**WHAT YOU ARE ASKED TO DO**
Within these entries, which lines include the string "teach"? Copy each one.
****
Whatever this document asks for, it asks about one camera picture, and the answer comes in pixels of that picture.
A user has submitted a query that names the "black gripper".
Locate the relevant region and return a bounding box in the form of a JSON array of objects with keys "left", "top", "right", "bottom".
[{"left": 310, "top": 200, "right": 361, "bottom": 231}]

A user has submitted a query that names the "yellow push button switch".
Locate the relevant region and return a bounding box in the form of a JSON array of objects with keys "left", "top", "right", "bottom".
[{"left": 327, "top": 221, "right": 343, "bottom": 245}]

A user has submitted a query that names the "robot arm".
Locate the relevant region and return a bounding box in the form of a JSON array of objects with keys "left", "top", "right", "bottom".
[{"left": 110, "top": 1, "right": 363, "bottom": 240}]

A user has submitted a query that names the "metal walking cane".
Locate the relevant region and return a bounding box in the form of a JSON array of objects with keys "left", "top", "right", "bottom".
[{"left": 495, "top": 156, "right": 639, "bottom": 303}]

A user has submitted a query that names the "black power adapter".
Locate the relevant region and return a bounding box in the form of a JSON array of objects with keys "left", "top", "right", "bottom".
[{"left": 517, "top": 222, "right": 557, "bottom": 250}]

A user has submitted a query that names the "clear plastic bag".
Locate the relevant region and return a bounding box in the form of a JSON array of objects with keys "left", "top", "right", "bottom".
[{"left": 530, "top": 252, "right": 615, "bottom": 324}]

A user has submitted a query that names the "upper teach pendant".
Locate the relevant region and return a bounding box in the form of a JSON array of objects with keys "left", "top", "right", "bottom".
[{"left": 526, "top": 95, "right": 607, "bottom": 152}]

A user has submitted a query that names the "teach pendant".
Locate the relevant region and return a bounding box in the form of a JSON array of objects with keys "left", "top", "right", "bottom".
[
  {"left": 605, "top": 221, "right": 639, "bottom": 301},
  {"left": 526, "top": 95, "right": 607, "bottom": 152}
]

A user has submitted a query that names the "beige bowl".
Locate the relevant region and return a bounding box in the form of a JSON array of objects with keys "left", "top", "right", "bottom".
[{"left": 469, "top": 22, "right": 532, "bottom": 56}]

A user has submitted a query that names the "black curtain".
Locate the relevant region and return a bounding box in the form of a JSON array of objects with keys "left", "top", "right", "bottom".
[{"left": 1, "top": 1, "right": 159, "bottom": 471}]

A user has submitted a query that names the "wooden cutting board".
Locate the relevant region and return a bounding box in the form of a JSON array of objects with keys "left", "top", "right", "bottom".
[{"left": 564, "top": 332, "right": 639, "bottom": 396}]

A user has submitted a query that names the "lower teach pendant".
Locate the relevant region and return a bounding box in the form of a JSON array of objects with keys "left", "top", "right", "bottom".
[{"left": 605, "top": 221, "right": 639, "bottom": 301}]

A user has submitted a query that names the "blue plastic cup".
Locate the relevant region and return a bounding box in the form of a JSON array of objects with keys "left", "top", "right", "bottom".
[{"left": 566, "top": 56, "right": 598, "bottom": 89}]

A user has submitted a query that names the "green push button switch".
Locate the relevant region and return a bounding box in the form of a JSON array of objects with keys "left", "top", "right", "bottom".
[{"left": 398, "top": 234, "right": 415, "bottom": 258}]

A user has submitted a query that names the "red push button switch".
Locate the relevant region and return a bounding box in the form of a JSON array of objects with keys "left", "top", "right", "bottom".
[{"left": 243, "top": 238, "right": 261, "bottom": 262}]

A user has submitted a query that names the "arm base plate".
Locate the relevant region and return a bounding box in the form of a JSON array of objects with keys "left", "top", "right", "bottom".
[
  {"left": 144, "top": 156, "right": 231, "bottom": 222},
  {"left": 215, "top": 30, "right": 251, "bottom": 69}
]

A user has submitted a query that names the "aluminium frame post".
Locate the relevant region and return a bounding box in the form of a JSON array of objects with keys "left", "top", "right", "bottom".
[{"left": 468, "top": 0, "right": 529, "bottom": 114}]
****
**FINAL ANSWER**
A user has submitted a query that names the "upper teach pendant".
A user has submitted a query that names the "teach pendant".
A user has submitted a query that names the "lower teach pendant".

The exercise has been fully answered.